▶ About this exercise
Note each line in the data holding the string "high" and report it.

Stored items:
+===+
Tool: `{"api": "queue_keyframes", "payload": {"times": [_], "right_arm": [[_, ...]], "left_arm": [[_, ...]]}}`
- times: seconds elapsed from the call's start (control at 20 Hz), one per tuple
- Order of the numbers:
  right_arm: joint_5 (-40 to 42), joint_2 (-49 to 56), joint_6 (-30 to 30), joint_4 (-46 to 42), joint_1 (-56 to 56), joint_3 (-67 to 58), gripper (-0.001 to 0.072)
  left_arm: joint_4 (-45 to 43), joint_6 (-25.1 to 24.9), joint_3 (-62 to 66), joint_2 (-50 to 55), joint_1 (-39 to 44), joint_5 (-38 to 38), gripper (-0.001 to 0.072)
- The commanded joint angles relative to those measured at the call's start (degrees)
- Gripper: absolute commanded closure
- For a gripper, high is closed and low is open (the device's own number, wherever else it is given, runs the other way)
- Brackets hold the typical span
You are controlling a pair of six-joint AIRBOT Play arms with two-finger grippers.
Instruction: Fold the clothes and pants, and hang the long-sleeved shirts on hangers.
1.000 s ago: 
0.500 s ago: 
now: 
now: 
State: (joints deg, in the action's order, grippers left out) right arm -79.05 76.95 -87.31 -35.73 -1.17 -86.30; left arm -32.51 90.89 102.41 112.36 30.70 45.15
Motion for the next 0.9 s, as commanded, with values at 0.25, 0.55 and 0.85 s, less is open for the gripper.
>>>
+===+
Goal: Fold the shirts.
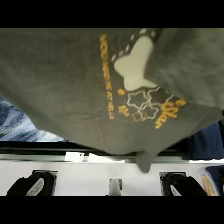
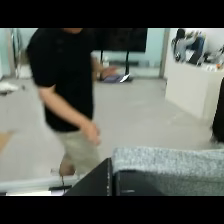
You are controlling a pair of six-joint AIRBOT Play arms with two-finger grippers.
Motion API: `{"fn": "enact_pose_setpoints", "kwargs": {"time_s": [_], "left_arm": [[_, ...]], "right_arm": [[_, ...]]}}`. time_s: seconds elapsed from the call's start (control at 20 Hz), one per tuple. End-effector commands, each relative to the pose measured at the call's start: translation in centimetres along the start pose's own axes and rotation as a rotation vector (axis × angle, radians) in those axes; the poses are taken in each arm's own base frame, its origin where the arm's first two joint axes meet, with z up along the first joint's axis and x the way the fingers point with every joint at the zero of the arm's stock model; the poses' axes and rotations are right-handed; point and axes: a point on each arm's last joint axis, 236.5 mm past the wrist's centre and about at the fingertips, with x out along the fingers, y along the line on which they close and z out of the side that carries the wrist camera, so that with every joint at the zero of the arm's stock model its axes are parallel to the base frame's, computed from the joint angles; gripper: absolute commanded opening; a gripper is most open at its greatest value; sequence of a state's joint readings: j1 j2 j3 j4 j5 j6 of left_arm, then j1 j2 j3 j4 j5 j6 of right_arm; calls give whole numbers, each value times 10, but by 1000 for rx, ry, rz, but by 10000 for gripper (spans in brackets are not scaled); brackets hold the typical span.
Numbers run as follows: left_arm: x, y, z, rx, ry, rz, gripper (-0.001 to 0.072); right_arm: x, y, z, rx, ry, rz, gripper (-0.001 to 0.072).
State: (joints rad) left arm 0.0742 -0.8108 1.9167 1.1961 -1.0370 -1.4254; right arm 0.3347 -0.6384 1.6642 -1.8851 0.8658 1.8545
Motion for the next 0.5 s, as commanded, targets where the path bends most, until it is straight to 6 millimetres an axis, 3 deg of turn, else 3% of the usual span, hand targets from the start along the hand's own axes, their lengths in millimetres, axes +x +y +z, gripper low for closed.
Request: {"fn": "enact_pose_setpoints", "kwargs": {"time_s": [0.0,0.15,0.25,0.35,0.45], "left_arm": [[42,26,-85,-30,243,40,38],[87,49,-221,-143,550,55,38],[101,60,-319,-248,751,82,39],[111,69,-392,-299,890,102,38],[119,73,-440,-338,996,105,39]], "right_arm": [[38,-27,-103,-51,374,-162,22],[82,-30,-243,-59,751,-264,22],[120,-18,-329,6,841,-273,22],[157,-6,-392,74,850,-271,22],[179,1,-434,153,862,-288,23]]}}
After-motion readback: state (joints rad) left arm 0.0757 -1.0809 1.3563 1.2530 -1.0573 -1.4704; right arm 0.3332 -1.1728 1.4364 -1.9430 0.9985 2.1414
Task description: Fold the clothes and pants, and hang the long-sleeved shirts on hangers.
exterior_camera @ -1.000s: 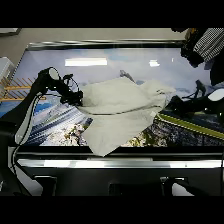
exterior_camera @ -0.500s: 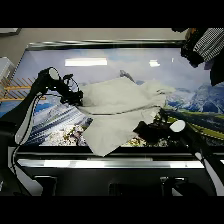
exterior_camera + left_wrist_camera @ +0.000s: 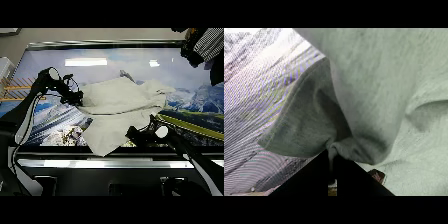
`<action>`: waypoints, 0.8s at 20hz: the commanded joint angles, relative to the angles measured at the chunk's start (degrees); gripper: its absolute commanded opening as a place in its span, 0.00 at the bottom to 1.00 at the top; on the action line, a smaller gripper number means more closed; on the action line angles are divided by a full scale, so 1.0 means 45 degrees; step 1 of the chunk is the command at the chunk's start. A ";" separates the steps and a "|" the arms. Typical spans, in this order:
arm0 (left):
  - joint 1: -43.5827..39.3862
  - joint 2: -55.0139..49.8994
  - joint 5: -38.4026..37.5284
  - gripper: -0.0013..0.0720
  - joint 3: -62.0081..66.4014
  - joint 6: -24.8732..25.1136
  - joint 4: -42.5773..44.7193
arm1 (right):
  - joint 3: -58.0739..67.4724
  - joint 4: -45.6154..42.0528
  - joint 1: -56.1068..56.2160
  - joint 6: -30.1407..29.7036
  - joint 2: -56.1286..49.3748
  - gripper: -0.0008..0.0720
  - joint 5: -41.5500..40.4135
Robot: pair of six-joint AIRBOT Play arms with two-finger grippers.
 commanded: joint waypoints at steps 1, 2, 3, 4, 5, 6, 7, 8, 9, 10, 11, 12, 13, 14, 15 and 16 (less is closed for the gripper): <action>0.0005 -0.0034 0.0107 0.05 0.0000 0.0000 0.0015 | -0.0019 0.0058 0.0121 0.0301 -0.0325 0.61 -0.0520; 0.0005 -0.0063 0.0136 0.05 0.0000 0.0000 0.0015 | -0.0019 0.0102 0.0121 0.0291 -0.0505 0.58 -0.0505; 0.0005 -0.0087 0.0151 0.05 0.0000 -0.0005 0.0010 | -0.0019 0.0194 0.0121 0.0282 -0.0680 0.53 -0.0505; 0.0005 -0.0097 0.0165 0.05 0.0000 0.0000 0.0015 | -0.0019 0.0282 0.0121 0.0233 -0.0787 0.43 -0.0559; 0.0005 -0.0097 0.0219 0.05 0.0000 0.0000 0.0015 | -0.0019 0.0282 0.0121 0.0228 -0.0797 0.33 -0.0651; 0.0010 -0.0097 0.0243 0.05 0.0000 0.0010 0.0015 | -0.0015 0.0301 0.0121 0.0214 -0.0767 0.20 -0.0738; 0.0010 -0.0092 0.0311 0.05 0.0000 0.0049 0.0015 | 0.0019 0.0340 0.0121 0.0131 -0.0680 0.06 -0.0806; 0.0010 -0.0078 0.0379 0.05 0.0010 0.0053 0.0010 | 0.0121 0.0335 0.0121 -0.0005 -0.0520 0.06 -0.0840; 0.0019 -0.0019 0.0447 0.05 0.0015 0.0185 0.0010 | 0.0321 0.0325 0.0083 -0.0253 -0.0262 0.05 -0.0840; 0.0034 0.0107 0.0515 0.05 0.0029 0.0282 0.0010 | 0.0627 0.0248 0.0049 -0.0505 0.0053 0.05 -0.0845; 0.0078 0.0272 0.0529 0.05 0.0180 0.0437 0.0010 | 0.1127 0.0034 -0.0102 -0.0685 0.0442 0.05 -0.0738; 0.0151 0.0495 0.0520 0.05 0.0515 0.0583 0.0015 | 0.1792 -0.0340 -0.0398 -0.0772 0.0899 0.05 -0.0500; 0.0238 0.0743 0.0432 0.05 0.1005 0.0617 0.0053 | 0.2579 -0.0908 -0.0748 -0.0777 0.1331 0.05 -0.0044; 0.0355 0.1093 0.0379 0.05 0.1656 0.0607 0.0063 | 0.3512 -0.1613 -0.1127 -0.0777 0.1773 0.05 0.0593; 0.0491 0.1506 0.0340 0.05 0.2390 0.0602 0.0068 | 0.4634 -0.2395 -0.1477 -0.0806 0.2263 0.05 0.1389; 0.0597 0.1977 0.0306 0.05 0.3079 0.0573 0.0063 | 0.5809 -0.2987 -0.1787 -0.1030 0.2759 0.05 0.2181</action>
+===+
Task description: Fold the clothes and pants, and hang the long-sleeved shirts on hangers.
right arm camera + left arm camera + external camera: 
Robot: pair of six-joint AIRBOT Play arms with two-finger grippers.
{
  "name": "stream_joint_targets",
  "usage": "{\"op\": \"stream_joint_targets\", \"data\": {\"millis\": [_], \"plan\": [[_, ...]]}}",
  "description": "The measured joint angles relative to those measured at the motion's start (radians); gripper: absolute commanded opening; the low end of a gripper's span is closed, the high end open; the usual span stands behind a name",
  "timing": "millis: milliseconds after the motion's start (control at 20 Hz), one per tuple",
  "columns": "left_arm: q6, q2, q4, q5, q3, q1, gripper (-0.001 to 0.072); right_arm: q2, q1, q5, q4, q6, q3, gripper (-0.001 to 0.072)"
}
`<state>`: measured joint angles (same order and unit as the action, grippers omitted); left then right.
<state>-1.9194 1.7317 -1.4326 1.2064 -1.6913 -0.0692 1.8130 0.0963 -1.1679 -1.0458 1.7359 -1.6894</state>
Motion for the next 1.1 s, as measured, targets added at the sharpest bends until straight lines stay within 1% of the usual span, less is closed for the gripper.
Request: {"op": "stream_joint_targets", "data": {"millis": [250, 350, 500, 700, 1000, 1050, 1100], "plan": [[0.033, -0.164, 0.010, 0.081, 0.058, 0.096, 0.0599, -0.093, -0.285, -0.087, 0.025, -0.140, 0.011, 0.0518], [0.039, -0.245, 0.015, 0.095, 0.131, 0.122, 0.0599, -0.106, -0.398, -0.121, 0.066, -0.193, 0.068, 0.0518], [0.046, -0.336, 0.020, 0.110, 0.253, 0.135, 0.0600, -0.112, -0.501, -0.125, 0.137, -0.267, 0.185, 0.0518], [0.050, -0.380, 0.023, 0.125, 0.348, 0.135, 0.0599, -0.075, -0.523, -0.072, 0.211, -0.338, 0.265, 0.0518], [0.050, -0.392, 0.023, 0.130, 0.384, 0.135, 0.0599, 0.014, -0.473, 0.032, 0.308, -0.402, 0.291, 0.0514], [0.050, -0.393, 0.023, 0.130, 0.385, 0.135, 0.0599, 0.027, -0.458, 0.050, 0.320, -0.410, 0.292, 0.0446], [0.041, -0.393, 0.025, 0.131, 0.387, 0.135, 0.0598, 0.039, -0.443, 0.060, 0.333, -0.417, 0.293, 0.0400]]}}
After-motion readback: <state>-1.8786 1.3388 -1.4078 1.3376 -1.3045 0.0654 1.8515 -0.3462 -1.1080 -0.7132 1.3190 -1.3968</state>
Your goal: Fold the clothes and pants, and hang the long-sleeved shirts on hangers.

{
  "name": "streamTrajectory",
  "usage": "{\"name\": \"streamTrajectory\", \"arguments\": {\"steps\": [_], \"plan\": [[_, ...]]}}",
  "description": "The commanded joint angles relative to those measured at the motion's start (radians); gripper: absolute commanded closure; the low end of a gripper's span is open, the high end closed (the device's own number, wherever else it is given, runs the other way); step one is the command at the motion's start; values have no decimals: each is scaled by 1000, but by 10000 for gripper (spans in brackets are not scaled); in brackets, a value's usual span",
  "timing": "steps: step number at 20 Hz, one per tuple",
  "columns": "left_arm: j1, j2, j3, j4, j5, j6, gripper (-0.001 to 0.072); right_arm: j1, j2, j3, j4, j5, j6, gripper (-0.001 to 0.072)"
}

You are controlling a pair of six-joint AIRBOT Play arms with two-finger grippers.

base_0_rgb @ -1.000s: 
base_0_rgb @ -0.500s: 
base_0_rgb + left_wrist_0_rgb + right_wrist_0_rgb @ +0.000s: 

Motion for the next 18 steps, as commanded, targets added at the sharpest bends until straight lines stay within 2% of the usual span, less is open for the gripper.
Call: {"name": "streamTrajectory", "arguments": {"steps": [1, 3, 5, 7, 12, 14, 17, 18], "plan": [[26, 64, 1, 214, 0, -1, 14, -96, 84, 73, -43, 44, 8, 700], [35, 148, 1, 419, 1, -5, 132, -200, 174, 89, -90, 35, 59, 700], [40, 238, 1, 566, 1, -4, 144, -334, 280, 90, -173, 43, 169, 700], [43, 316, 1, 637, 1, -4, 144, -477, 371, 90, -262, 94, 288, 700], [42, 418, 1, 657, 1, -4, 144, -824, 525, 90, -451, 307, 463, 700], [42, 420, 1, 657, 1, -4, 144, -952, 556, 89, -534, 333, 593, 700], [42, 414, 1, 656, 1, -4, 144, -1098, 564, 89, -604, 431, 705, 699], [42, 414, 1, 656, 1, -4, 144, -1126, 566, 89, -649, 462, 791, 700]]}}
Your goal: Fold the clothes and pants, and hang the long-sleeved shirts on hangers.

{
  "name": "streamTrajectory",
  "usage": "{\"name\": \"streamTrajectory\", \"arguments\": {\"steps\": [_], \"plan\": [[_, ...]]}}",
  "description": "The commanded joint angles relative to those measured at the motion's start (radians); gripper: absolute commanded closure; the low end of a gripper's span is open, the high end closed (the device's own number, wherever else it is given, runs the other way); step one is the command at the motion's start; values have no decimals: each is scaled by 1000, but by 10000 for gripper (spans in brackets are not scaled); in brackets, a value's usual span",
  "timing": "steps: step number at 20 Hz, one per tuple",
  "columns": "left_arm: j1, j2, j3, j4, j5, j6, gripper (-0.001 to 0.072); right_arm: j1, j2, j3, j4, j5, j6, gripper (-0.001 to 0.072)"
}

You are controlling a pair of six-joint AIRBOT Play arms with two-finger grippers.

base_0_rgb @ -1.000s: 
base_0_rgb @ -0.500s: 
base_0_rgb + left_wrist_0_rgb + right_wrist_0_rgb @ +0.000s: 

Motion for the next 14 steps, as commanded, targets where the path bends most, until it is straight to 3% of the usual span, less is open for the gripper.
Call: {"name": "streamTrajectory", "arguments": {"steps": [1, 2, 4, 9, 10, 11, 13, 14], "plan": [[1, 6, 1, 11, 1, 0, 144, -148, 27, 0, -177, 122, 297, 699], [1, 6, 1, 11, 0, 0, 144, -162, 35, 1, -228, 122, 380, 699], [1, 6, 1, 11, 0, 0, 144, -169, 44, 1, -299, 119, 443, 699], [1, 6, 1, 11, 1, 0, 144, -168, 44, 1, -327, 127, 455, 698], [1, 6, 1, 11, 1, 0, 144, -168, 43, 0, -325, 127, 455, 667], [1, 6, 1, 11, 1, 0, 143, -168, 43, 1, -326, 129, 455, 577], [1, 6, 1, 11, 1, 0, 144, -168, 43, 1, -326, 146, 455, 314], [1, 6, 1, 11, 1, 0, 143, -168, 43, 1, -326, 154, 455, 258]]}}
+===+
▶ Result of the task
- For a gripper, high is closed and low is open (the device's own number, wherever else it is given, runs the other way)
  "description": "The measured joint angles relative to those measured at the motion's start (radians); gripper: absolute commanded opening; the low end of a gripper's span is closed, the high end open; the usual span stands behind a name",
  "description": "The commanded joint angles relative to those measured at the motion's start (radians); gripper: absolute commanded closure; the low end of a gripper's span is open, the high end closed (the device's own number, wherever else it is given, runs the other way); step one is the command at the motion's start; values have no decimals: each is scaled by 1000, but by 10000 for gripper (spans in brackets are not scaled); in brackets, a value's usual span",
  "description": "The commanded joint angles relative to those measured at the motion's start (radians); gripper: absolute commanded closure; the low end of a gripper's span is open, the high end closed (the device's own number, wherever else it is given, runs the other way); step one is the command at the motion's start; values have no decimals: each is scaled by 1000, but by 10000 for gripper (spans in brackets are not scaled); in brackets, a value's usual span",

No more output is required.